Kernel Panic panic

Giles Orr gilesorr-Re5JQEeQqe8AvxtiuMwx3w at public.gmane.org
Wed Nov 23 16:33:33 UTC 2011


On 8 November 2011 12:04, Lennart Sorensen <lsorense-1wCw9BSqJbv44Nm34jS7GywD8/FfD2ys at public.gmane.org> wrote:
> On Tue, Nov 08, 2011 at 11:47:41AM -0500, Peter King wrote:
>> After upgrading to 3.1.0, one of my computers began randomly crashing, usually
>> after a day or two. The first time it happened I jotted down the start of the
>> message:
>>
>>   Uhhuh. NMI received for unknown reason 2d on CPU0.

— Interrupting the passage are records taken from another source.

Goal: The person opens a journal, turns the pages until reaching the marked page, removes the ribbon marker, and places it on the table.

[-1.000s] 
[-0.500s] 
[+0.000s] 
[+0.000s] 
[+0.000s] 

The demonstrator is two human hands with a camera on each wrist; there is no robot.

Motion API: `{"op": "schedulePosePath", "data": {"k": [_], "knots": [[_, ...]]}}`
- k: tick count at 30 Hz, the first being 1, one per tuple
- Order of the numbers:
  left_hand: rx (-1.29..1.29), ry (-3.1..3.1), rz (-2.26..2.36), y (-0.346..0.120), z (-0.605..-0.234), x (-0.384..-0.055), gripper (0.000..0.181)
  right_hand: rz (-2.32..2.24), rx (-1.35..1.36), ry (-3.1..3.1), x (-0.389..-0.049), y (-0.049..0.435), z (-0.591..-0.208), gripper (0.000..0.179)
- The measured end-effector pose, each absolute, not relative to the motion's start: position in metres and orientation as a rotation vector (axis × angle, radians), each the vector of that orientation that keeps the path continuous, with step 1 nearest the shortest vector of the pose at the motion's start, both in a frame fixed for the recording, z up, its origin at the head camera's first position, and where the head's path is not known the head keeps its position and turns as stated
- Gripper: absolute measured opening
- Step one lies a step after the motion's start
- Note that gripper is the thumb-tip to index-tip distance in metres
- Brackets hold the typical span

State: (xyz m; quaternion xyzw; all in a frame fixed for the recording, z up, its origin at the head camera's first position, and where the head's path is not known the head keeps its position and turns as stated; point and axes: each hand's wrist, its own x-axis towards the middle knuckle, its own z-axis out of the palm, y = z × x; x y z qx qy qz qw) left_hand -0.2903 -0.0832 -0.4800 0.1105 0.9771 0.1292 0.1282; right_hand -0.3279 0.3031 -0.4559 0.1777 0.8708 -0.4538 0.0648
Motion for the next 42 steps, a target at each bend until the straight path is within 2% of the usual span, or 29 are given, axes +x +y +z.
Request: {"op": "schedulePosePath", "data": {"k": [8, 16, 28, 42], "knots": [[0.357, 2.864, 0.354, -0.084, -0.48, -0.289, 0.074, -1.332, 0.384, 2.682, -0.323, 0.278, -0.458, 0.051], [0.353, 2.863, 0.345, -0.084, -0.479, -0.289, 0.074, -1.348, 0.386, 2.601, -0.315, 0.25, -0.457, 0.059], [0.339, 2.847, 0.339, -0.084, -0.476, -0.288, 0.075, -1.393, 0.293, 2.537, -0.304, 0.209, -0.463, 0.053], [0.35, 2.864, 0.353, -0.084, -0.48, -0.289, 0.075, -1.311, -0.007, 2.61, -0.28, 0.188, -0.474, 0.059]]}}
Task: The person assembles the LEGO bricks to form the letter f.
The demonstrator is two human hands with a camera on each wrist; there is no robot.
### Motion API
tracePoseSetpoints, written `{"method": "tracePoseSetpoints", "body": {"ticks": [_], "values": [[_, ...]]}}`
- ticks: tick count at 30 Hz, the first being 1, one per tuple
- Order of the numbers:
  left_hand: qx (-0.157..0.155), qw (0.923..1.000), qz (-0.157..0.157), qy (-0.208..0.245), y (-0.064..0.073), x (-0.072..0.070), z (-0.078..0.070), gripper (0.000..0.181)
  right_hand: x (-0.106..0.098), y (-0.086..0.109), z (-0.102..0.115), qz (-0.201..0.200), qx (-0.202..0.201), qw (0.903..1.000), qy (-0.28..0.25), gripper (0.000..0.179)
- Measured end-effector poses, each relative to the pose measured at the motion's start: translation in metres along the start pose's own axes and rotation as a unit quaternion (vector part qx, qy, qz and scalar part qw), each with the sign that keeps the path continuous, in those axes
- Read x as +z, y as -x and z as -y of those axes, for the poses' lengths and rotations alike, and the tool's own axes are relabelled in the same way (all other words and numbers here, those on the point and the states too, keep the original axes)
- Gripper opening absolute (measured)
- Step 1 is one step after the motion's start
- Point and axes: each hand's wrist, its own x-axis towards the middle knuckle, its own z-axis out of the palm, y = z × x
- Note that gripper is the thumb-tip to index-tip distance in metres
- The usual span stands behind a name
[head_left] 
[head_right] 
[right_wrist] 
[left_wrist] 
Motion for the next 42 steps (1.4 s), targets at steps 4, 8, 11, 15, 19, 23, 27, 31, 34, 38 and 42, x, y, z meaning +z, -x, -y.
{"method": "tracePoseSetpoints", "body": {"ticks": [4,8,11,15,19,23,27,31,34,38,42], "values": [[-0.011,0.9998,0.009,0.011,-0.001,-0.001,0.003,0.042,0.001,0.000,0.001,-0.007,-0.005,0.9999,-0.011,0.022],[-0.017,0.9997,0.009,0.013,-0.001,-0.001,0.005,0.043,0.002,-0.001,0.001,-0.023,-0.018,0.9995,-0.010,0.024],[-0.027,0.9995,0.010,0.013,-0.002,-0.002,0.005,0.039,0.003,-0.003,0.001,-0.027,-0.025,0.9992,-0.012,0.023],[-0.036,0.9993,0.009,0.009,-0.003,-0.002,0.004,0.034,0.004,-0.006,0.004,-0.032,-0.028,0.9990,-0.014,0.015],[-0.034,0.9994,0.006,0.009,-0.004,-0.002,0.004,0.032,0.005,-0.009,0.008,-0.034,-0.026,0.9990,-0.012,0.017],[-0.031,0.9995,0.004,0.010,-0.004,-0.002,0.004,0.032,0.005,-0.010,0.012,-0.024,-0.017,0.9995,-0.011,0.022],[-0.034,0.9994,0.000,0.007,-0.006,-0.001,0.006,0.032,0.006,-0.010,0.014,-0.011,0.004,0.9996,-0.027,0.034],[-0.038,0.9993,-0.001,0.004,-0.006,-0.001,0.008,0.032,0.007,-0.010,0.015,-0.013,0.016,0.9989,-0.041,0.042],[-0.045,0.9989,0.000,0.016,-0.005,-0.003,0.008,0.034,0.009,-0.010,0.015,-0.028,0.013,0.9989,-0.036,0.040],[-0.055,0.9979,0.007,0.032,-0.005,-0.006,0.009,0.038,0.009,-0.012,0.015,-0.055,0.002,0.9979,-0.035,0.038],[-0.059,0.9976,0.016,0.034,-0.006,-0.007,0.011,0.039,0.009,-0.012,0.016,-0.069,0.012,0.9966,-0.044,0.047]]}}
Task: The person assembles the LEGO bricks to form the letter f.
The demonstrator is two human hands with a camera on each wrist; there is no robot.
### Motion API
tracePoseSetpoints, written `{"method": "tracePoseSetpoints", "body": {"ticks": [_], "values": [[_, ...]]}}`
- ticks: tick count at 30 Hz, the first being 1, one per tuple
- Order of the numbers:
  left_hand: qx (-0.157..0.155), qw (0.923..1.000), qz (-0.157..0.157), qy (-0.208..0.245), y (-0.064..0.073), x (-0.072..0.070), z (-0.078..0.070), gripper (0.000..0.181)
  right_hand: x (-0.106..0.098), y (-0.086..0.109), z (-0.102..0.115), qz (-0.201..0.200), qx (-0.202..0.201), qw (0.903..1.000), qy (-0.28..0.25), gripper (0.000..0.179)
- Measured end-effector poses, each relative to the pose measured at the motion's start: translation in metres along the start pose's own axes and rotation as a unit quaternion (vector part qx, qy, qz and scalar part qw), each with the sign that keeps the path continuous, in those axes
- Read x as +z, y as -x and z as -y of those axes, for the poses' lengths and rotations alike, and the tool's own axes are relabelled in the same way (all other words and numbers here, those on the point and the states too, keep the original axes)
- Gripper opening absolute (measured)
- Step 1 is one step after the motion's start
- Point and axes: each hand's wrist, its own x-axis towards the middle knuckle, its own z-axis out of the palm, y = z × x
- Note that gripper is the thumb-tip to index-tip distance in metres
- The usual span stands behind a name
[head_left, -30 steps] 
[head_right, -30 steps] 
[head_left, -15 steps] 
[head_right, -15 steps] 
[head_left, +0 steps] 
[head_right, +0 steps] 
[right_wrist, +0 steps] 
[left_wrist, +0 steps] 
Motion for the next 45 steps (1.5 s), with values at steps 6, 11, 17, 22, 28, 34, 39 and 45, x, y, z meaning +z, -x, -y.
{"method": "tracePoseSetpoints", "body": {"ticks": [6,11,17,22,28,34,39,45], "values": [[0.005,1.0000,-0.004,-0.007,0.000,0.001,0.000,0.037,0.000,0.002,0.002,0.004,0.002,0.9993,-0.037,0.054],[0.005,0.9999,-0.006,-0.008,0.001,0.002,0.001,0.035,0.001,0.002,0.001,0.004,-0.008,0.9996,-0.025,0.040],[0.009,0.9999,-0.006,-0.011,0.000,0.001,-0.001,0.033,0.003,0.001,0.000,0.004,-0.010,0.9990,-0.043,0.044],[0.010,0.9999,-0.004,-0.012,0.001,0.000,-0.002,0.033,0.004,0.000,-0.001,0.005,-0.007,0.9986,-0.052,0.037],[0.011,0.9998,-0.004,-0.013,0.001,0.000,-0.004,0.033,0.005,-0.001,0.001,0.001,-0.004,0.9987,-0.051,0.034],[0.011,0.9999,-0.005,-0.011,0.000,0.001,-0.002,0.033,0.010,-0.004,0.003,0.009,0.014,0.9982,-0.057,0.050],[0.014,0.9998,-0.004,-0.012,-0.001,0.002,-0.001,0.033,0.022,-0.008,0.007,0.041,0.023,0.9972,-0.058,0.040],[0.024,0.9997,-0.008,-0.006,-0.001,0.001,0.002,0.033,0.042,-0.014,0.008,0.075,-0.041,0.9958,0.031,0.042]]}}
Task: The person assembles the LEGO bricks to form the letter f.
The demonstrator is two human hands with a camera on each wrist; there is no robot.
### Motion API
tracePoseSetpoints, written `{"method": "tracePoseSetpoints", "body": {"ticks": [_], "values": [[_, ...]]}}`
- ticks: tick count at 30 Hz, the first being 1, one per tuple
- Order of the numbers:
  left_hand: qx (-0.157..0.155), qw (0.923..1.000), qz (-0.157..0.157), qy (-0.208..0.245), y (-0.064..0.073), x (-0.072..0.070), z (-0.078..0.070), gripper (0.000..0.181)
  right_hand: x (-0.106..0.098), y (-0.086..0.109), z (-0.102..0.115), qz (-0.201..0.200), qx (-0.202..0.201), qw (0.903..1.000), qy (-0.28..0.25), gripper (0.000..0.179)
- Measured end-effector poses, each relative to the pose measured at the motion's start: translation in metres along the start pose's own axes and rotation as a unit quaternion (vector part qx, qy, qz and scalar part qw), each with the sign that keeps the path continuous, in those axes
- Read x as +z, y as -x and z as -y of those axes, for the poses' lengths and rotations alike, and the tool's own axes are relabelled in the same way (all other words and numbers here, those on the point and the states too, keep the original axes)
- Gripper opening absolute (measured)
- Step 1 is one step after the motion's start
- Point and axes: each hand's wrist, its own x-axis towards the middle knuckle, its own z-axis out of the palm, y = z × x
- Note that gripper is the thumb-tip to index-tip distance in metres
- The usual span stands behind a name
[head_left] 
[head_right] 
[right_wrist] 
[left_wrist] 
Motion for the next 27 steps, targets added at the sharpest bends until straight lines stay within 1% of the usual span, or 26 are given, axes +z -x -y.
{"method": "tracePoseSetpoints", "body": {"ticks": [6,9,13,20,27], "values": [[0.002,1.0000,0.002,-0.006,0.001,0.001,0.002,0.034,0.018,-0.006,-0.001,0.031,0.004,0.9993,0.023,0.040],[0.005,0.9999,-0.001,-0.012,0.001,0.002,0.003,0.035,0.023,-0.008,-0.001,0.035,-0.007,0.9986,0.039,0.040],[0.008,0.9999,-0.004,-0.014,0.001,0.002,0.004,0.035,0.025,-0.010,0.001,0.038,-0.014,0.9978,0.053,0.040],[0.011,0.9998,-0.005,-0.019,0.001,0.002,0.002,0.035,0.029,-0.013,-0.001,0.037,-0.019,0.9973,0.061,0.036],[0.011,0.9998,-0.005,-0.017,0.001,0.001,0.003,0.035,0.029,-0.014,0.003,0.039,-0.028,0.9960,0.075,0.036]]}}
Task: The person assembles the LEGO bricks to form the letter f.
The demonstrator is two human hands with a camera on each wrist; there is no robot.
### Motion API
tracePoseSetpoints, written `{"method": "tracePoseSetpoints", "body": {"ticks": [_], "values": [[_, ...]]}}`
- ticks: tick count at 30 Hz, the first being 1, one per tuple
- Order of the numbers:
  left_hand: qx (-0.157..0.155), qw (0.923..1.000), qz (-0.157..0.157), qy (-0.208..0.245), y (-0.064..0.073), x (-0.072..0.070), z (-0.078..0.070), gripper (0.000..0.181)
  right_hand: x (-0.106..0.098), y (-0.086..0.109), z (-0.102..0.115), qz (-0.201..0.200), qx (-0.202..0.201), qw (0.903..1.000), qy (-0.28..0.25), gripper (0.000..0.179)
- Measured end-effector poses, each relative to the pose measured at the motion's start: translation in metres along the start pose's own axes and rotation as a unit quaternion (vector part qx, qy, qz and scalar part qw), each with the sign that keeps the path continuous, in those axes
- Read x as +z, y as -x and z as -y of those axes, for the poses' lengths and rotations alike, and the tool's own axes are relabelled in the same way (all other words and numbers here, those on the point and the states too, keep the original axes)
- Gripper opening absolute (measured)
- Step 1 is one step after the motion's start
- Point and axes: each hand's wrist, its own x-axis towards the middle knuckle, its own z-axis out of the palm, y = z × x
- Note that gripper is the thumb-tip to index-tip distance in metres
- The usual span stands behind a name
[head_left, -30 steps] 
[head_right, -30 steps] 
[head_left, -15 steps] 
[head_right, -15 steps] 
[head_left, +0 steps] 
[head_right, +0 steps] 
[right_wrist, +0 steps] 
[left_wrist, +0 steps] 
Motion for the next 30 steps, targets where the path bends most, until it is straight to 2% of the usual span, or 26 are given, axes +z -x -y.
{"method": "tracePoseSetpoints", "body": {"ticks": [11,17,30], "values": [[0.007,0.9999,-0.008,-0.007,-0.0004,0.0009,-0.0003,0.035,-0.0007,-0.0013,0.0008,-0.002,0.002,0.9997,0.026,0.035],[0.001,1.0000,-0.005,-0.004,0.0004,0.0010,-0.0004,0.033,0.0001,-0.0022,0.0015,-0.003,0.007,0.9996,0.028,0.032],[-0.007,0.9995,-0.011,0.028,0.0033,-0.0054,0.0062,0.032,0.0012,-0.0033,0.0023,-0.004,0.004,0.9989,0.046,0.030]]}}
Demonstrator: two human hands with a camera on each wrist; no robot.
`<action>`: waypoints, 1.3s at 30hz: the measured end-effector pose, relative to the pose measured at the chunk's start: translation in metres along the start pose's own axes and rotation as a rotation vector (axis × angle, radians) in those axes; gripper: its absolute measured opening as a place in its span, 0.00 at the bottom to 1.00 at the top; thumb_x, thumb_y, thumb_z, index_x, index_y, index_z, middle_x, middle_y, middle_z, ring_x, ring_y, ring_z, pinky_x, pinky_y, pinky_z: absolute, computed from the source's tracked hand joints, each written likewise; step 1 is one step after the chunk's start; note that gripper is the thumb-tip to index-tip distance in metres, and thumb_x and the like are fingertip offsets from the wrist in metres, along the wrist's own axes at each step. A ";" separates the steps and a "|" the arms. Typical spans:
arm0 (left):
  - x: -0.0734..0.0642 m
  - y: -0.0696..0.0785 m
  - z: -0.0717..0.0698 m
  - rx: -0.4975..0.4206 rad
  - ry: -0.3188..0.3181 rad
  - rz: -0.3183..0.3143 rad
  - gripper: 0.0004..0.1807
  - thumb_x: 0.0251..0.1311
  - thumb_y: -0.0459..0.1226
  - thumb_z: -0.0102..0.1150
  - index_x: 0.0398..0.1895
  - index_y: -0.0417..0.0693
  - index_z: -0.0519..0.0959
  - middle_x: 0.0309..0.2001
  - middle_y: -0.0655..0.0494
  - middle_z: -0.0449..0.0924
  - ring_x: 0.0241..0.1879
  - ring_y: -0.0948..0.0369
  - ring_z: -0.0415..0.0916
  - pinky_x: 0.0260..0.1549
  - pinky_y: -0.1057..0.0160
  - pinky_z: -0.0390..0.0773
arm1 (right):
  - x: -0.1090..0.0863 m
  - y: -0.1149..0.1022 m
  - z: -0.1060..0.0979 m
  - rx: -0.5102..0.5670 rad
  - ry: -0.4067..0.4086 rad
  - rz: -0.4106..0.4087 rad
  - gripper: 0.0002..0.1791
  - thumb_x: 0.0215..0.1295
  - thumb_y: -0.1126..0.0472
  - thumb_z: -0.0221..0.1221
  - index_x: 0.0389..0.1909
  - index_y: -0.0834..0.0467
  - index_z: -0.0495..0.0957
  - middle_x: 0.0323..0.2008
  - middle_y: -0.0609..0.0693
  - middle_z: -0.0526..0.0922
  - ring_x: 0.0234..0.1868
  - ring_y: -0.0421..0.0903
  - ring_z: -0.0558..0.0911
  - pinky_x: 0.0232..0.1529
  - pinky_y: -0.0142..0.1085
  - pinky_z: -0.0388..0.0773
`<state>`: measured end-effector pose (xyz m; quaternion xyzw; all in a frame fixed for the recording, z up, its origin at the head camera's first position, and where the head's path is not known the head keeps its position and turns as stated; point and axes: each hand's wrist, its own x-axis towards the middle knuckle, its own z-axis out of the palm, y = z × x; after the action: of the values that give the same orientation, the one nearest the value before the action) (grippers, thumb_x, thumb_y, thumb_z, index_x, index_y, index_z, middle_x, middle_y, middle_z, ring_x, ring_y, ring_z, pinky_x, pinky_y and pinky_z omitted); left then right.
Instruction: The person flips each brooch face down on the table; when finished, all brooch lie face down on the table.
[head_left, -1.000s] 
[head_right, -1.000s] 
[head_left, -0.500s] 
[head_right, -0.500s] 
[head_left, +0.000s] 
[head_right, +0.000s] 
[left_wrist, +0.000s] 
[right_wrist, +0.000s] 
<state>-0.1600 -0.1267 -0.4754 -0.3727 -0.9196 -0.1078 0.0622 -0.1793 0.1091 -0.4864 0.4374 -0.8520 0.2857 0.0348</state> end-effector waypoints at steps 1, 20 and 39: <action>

>>   Do you have a strange powersaving mode enabled?
>>   Dazed and confused, but trying to continue
>>   Process swapper...
>>   <snip>
>>   Kernel Panic -not syncing: softlockup: hung tasks
>>   PID:0, comm: swapper Not tainted 3.1.0-gentoo #1
>>
>> The other crashes have uniformly mentioned swapper and softlockup, but not NMI.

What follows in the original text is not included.